Taking the simplest possible case – if everything is constrained by hard causal rules, then by definition everything that has ever happened and will ever happen was destined from the first instant of cosmic existence. That is a possible hypothesis, and it would seem to be a cruel cosmic joke if true (giving us each the illusion of choice and moral responsibility and existence as creative beings).

However, the evidence from enquiry into the nature of the very small, the sub atomic quantum realm, seems to very clearly indicate that at the lowest level, reality does not follow hard causal rules, but is probabilistic in nature.

When one sums vast collections of such probabilistic entities, one gets outcomes that are a very close approximation to hard causality, which is why we have the common sense view that stuff follows rules.

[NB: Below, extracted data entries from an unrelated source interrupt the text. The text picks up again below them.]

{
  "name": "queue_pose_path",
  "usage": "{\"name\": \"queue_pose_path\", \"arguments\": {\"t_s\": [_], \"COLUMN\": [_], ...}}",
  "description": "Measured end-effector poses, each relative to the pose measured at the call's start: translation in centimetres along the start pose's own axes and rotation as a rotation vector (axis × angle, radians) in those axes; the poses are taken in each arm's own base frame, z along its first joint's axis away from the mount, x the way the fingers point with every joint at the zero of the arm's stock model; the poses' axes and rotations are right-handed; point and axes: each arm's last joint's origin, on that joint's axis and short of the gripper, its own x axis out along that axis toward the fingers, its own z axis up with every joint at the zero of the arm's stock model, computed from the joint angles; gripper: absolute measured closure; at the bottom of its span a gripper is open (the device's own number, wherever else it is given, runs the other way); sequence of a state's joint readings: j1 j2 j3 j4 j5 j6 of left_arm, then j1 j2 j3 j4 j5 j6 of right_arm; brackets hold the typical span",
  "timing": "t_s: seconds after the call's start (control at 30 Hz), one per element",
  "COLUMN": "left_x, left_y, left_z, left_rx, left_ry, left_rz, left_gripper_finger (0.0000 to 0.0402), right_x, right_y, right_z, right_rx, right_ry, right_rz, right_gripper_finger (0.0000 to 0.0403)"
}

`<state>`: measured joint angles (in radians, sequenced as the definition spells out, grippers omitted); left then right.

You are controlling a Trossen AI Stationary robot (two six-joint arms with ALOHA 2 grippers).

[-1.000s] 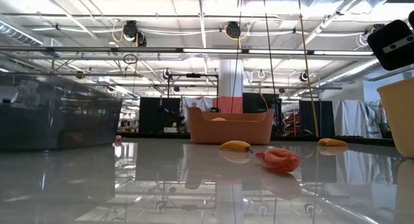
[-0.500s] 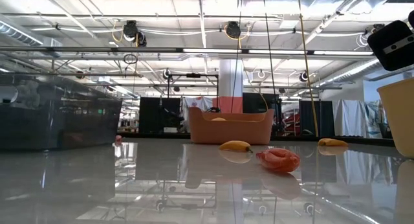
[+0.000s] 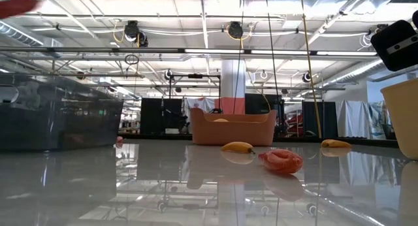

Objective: Sort produce into baskets
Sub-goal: Put the orange chili pepper into the black bin

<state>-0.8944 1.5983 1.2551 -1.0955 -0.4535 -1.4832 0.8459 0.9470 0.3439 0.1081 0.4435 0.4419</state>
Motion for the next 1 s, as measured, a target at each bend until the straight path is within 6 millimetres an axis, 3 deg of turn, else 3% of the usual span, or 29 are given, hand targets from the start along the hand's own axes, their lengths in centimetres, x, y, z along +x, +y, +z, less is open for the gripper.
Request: {"name": "queue_pose_path", "arguments": {"t_s": [0.2, 0.4, 0.67, 0.87, 1.0], "left_x": [0.9, 2.7, 4.5, 5.3, 5.4], "left_y": [2.9, 5.1, 7.0, 8.3, 8.7], "left_z": [3.1, 6.2, 9.8, 11.7, 12.0], "left_rx": [-0.127, -0.257, -0.358, -0.402, -0.382], "left_ry": [-0.036, 0.133, 0.405, 0.460, 0.469], "left_rz": [0.243, 0.386, 0.337, 0.317, 0.312], "left_gripper_finger": [0.0400, 0.0400, 0.0400, 0.0397, 0.0365], "right_x": [-0.2, -1.5, -4.1, -5.5, -6.2], "right_y": [0.1, 0.7, 0.4, -0.1, -0.6], "right_z": [0.3, 0.7, 0.7, 0.5, 0.2], "right_rx": [0.022, 0.027, -0.005, -0.062, -0.089], "right_ry": [0.003, 0.016, 0.012, 0.027, 0.045], "right_rz": [0.026, 0.178, 0.232, 0.251, 0.248], "right_gripper_finger": [0.0399, 0.0399, 0.0399, 0.0399, 0.0399]}}
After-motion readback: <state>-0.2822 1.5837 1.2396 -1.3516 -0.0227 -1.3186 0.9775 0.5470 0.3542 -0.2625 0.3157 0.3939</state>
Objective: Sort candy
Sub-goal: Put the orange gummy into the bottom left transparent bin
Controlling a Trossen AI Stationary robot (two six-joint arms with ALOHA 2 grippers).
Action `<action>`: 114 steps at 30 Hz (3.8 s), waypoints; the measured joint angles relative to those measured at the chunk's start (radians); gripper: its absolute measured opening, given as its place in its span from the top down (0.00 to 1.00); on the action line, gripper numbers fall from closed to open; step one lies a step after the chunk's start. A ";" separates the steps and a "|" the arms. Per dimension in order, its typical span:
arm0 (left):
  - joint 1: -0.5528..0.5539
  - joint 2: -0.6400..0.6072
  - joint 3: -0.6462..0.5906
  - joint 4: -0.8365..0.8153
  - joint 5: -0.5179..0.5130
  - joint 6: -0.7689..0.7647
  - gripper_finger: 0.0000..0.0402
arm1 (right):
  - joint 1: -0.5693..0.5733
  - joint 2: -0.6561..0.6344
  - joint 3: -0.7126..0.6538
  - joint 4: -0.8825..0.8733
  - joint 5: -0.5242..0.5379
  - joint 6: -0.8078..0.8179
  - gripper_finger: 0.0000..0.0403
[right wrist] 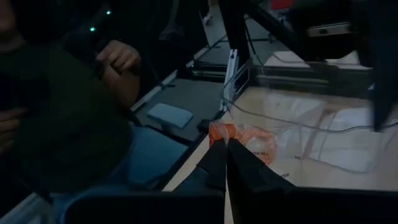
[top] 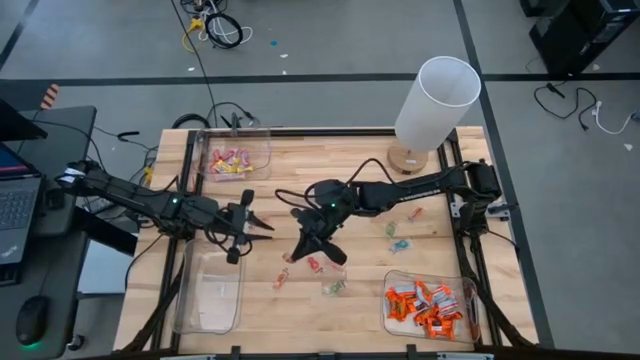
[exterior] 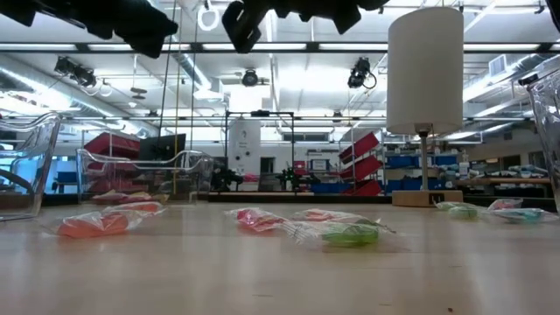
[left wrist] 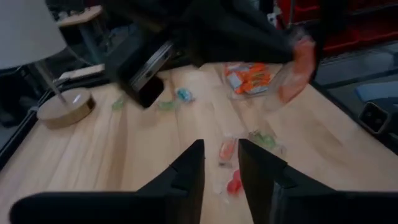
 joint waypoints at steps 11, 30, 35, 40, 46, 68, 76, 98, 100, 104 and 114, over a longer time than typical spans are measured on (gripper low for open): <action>-0.020 0.077 0.000 0.113 0.027 0.009 0.56 | -0.020 0.000 0.000 0.093 0.009 0.020 1.00; -0.020 0.127 0.000 0.198 0.076 0.032 0.54 | -0.036 0.000 0.000 0.068 0.063 0.017 1.00; -0.020 0.126 0.000 0.222 0.080 0.057 0.54 | -0.036 0.000 0.000 0.071 0.065 0.009 1.00; -0.020 0.126 0.000 0.220 0.083 0.057 0.56 | -0.036 0.000 0.000 0.071 0.065 -0.001 1.00; -0.020 0.126 0.000 0.220 0.085 0.047 0.69 | -0.036 0.000 0.000 0.071 0.065 -0.009 1.00; -0.045 0.100 0.000 0.167 0.091 -0.151 0.92 | -0.088 -0.018 0.000 -0.112 0.075 0.025 0.67; -0.097 0.023 0.000 0.088 0.094 -0.466 0.92 | -0.121 -0.019 0.000 -0.291 0.137 -0.023 0.66; -0.105 -0.013 0.031 -0.348 0.424 -1.251 0.94 | -0.130 -0.019 0.000 -0.340 0.170 -0.114 0.66; -0.117 -0.012 0.075 -0.458 0.339 -1.225 0.95 | -0.130 -0.019 0.000 -0.340 0.171 -0.114 0.66; -0.159 -0.012 0.165 -0.638 0.200 -1.199 0.97 | -0.130 -0.019 0.000 -0.340 0.170 -0.114 0.66; -0.292 -0.012 0.226 -0.910 0.160 -1.273 0.97 | -0.130 -0.019 0.000 -0.338 0.170 -0.120 0.66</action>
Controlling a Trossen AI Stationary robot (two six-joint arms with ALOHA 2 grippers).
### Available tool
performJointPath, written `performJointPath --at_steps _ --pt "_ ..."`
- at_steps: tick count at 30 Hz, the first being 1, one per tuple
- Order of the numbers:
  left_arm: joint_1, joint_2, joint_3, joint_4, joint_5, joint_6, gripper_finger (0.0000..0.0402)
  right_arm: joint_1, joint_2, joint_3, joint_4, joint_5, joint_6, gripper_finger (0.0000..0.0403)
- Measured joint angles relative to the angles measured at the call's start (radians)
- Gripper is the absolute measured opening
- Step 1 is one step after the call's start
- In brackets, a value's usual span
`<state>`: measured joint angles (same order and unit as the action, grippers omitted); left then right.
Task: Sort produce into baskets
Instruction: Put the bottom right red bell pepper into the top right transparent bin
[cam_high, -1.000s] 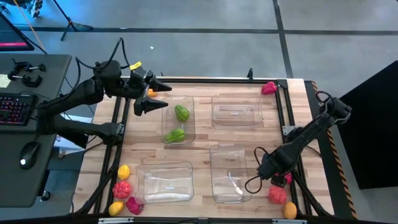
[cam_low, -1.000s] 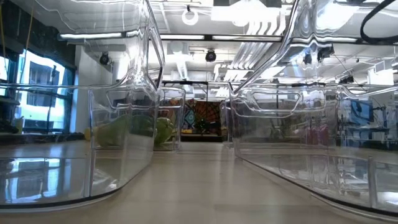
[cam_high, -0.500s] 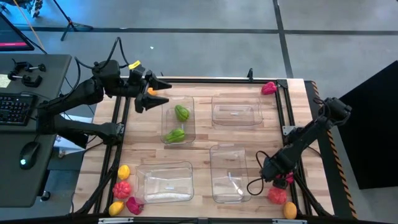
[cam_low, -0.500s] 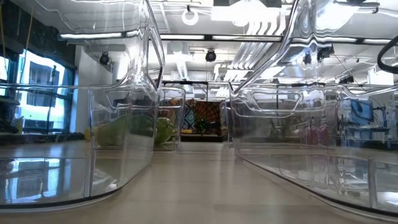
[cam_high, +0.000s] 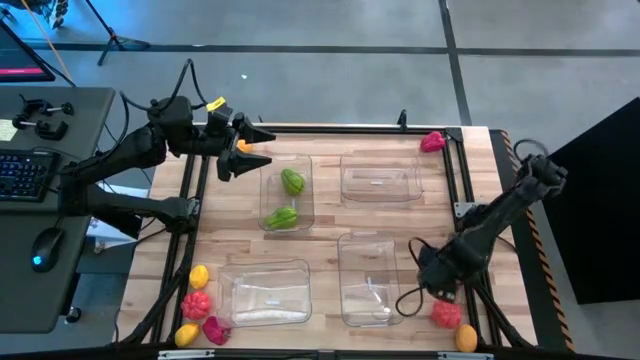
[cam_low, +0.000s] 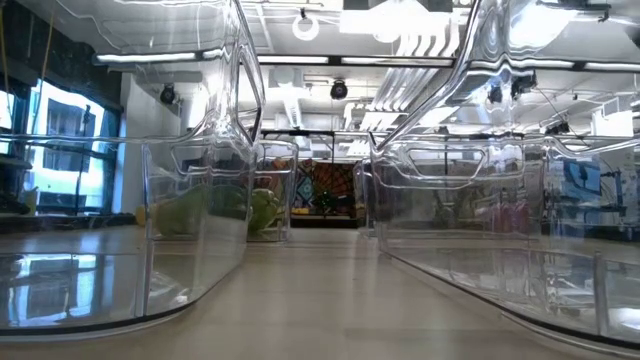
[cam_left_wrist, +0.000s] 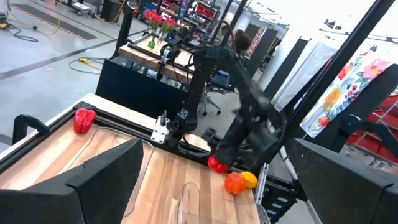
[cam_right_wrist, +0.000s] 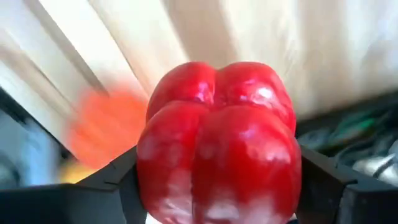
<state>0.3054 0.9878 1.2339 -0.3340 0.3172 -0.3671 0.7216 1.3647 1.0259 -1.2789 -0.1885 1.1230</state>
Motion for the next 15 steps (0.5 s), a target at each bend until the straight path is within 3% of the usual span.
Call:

If systems are fundamentally probabilistic in nature, then we can be composed of systems where we do have the ability to alter the probability of outcomes through our choices.
Now that leaves us with the very intricate problem of defining what a choice actually is.

One of the best definitions I have encountered is “a free selection, after, and not based upon, reason or consideration.” In this sense, you have choice if, and only if, you claim it.

That seems to be a fairly close approximation to the nature of the beast.
So most of what we experience is of the “close approximation to hard causality” type of experience, that can be predicted with considerable accuracy, and some of it isn’t.

It does seem to be the case, that we can claim choice, and be cause in the matter of some things.
If we lived in a hard causal universe, that would not be possible.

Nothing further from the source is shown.